FA II samenvatting
Algemeen
Gegevens verzamelen om een kwalitatief en kwantitatief inzicht te verwerven. kwalitatief(identificatie) en
kwantificatie(concentratiebepaling) analyse van de elementen
Kwalitatieve: zegt niets over de hoeveelheid van de stof. Verteld enkel of een stof aanwezig is of niet.
Dit is het identificeren, detecteren of aantonen van een analiet; dus simpelweg is het analiet
aanwezig of niet?
BELANGRIJK : identificatie gebeurt pas boven een bepaalde concentratiegrens nl. LOD!! (deze is
afhankelijk van de methode) en dus de aanwezigheid van een analiet onder deze grens zal niet
aangetoond kunnen worden. Er zal dan een sporenanalyse nodig zijn.(bv. via AAS)
Bv. covid-test (+/-), alcohol-test
Kwantitatief : signaal meten in functie van de concentratie, en dus een hoeveelheid bepalen.
Dus in welke concentratie is het bestanddeel(en) aanwezig?
Meten van een fysische of een fysico-chemische grootheid , een signaal, dat evenredig is met de
hoeveelheid van het te bepalen analiet. Bv. lichtabsorptie = f(conc)
S = f (C ) OF S=k*C
Selectiviteit en specificiteit
Selectiviteit : bv. een ion-selectieve elektroden, deze zijn selectief voor 1+ geladen ionen (K+, Na+, Li+) en niet
bruikbaar voor bv 2+ ionen
Specificiteit: specifieke methode voor een ion, bv. Li+ specifieke methode (voor anti-depressiva) dus niet
doorlaatbaar voor de andere 1+ ionen zoals K+ en Na+. Want is enkel specifiek voor Lithium!
Gevoeligheid
Belangrijke parameter bij opstellen en uitvoeren van een proef. Dit is de helling van de curve (lineair) en dus hoe
steiler de curve, hoe gevoeliger de methode. Want bij lage concentraties verkrijg je een groot signaal.
S=k*C
->k is de richtingscoëfficiënt, bepaald dus de helling van de rechte en dus de gevoeligheid
Detectielimiet of LOD
“hoe laag kan je meten?” (grens) concentratie signaal/Ruis verhouding 3
𝑆 3
Dus 𝑁 = 1
Kwantificatielimiet of LOQ
Concentratie ; signaal/Ruis verhouding van 10 (enkel als signaal boven LOD is kan
het gedetecteerd worden en dus ook gekwantificeerd worden)
𝑆 10
Dus 𝑁 = 1
,Blancobepaling
“matrix nabootsen maar zonder dat analiet aanwezig is” zodat er geen interferenties tussen reagentia plaatsvinden
Verschillende mogelijkheden :
Calibratieblanco (via y-interceptie van ijklijn of calibratiecurve (blanco berekenen)
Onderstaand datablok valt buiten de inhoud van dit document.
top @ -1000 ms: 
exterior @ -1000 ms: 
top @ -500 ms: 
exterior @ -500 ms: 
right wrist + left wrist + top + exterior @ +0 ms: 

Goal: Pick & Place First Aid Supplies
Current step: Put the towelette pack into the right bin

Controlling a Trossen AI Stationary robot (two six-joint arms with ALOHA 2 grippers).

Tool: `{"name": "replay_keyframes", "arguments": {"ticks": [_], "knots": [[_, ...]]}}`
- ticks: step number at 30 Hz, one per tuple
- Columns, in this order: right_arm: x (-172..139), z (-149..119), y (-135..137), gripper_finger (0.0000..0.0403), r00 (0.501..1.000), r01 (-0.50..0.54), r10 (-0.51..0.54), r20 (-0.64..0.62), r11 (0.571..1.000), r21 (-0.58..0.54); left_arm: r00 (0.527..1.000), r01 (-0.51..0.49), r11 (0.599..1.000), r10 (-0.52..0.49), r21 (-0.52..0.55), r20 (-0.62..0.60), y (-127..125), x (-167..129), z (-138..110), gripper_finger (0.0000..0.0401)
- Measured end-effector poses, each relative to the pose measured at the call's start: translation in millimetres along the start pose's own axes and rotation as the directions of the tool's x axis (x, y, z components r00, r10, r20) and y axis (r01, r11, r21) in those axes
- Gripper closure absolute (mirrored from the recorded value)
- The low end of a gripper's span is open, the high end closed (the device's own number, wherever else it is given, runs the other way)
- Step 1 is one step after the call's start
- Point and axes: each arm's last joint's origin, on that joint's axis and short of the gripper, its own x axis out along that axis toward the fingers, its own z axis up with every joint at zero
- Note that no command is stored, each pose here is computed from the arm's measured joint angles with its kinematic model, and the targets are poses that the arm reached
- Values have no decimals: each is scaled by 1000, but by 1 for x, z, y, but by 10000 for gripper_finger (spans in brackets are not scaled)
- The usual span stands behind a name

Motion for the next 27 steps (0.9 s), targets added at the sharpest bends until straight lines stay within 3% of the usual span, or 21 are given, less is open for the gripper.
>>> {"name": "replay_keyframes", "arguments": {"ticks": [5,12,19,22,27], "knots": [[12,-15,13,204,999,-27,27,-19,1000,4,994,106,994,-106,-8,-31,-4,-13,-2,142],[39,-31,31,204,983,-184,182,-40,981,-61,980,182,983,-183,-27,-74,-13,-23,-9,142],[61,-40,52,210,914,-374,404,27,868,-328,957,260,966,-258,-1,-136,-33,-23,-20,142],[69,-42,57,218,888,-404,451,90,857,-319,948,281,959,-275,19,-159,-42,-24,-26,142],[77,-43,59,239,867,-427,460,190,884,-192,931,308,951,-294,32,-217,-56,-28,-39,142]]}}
Reagensblanco (blanco meten)
Combinatie van calibratie en reagensblanco
Precisie ‘metingen liggen dicht bij elkaar’
Maat voor reproduceerbaarheid van de meting, en is dus bepaald door de herhaalbaarheid (within-day; dat je op
dezelfde dag de meting meerdere keren uitvoerd) en intermediaire precisisie (between-day; dat je verschillende
dagen dezelfde meting doet)
In % berekenen als RSD en mag maximum 10% bedragen!!!
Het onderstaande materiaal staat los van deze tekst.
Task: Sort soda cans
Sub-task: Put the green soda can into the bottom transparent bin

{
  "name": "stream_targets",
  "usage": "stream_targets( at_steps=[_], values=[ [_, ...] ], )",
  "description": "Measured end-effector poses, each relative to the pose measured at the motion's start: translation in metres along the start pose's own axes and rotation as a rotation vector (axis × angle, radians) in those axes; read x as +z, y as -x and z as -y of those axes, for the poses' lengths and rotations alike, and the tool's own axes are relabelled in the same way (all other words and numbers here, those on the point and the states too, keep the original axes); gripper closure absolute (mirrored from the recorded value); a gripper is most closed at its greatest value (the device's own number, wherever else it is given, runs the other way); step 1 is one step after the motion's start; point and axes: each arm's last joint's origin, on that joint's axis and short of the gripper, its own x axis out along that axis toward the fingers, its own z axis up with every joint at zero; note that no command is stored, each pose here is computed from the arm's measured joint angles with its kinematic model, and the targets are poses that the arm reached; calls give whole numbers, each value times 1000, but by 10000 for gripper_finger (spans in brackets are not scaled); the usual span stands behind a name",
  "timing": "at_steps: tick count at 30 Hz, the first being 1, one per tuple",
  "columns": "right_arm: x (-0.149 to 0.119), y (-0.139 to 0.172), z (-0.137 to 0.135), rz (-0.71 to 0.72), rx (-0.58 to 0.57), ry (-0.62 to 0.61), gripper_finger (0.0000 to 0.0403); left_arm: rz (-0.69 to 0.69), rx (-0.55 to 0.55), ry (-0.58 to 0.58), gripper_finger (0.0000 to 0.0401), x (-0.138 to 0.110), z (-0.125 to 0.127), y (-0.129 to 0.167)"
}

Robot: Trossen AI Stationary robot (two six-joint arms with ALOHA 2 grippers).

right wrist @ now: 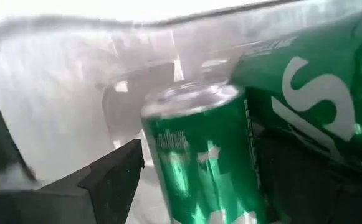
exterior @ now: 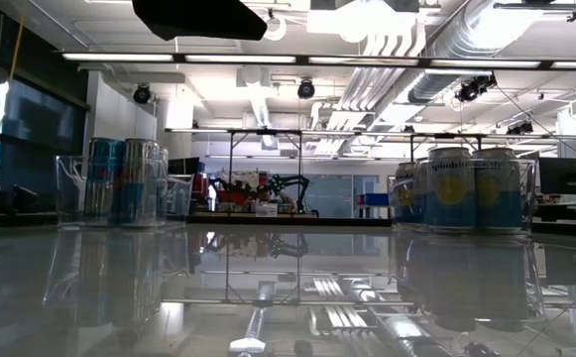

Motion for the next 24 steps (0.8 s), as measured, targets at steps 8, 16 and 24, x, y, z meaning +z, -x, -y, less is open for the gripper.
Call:
stream_targets(
  at_steps=[8, 16, 24],
  values=[
    [17, 21, -4, -49, 5, -267, 87, 5, -1, 4, 48, 1, 0, 0],
    [27, 33, 0, -286, -18, -665, 87, 10, -2, 8, 48, 1, 0, 0],
    [23, 35, -3, -471, -86, -1008, 87, 10, -2, 1, 48, 1, 0, 0]
  ],
)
Hoe kleiner RSD, hoe kleiner de ‘fout’ en hoe dichter de metingen bijeen liggen en dus hoe beter
reproduceerbaar.
Probleem? De metingen kunnen misschien zeer precies lijken (dicht bijeen) maar ver van de ‘echte’
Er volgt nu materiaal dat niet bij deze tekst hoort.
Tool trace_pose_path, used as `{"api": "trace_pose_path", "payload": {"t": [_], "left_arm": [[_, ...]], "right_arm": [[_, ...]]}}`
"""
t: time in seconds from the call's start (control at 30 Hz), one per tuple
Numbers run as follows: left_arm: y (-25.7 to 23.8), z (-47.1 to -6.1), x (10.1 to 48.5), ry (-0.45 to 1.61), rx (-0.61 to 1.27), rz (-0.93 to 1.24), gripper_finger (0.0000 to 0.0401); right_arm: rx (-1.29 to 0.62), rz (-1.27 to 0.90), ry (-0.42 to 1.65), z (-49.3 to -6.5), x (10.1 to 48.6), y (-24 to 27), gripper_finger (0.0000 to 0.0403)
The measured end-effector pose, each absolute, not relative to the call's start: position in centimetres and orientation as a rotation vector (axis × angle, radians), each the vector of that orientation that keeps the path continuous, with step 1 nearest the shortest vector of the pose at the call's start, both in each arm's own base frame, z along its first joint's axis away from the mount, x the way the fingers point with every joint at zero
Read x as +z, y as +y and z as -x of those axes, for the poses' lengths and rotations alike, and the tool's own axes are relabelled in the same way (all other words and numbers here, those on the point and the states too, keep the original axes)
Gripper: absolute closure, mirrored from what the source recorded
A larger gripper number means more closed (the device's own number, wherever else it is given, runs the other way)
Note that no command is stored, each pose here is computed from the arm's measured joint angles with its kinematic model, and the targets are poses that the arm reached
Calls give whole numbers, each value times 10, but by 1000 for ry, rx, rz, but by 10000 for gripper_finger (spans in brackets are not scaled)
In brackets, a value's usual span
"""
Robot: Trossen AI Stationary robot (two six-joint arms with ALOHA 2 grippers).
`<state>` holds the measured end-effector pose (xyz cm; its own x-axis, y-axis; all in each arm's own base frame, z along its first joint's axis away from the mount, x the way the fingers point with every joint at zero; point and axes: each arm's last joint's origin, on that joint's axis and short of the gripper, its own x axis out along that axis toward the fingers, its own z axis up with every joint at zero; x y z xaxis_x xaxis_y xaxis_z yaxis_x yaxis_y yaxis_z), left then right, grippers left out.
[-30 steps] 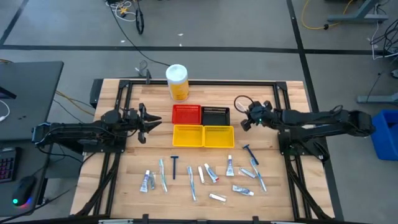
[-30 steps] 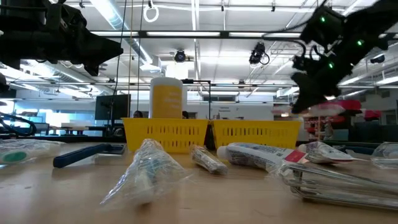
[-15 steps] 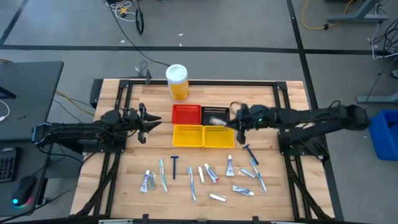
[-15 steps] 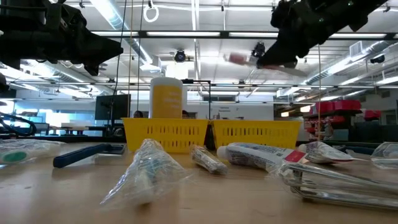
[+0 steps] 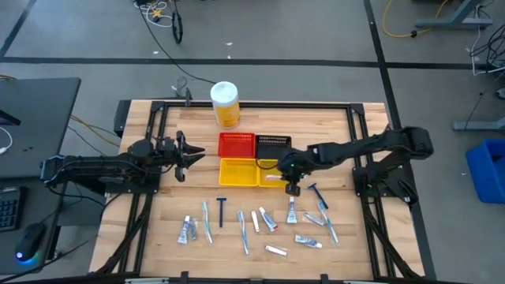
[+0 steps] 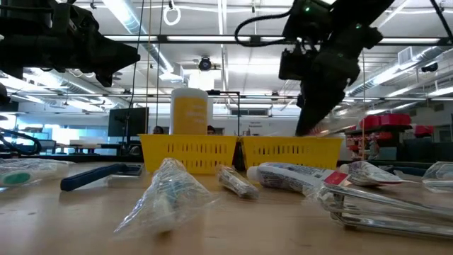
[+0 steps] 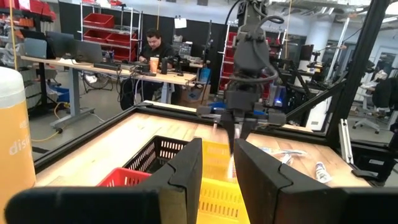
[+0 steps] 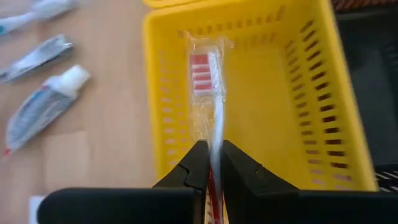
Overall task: Pick & Place Travel size toiletries
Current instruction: Put the red toothbrush into the right yellow bin
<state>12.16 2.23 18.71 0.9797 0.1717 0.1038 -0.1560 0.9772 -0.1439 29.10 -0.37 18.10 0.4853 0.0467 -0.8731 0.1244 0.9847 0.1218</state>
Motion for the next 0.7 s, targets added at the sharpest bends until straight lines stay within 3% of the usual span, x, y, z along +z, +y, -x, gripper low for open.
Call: {"api": "trace_pose_path", "payload": {"t": [0.47, 0.7], "left_arm": [[22, -122, 187, -115, 165, 132, 302], [22, -122, 187, -115, 165, 132, 302]], "right_arm": [[-73, -191, 1089, -303, 162, -13, 366], [-77, -192, 1087, -303, 162, -14, 320]]}}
waarde bevinden. Dus dan is de methode niet accuraat.
BELANG : hiermee zorg je dat je onafhankelijk van het moment wanneer meting gebeurt het resultaat hetzelfde is en
dan is het ook meteen betrouwbaar!
Student 5: de metingen liggen ver van elkaar en dus zal er een
systematische fout gemaakt zijn, bv. fout in pipeteren door deze
verkeerd te gebruiken.
Accuraatheid ‘dicht bij de werkelijke waarde’
Maat voor de afwijking van jouw meting ten opzichte van de werkelijke waarde. -> De absolute fout is een maat voor
accuraatheid want je berekend het verschil E tussen de echte waarde µ en de gemeten waarde xi
E = I µ - xi I
Accuraatheid = E/µ *100% bepaalde eisen stellen bv. accuraatheid moet boven 90% liggen
Valideren
Controle van een waarde of de methode; moeten voldoen aan bepaalde criteria bv. precisie kleiner dan 10% of een
bepaalde LOD moet bereikt zijn… na het opstellen van de methode en nog voor het uitvoeren ervan
Bv. benzodiazepine : laag geconcentreerde drug omwille van de neveneffecten. Dus als je een methode wil
gebruiken hiervoor zal deze lage concentraties moeten kunnen meten en dus zal de LOD zeer laag moeten
liggen.
Bv. fentanyl : opiaat en dus zeer lage dosering anders kans op overdosis, moeilijk te meten want zeer lage
concentraties en dus nood aan een zeer specifieke en lage LOD!
,Interlab testen
Staal van een externe instelling die wordt verdeeld over verschillende labo’s en hun resultaten worden dan
verzameld om methode te testen.
Belangrijke zaken bij een methode : accuraatheid, precisie en LOD (voldoende gevoelig)
Calibratie
Zeker of onzekerheid over resultaten, signaal meten (fysiche of fysicochemische eigenschap van het analiet) en deze
uitzetten in een grafiek of calibratiecurve. Vervolgens de helling bepalen (k) hetgeen de gevoeligheid van de methode
weergeeft. Hoe steiler de helling hoe gevoeliger de methode (beste!).
Blanco = 0 dan vgl S= k*c
Blanco =/=0 dan vgl S= k*c + b
LOD : boven LOD kan signaal gemeten worden
LOL : limit of linearity
m.a.w. tussen de LOD en LOL is de curve
linerair = Dynamic range
en kan dus de formule S=k*c(+b) worden
toegepast om bv een concentratie te
berekenen.
LOL kan soms overeenkomen met ULOQ
LLOQ : lowest limit of quantification
ULOQ : upper limit of quantification
2 methoden voor calibreren : interne en externe
Verschil tussen intern en extern? Extern is enkel de standaardoplossing, intern is de standaard en het analiet!!!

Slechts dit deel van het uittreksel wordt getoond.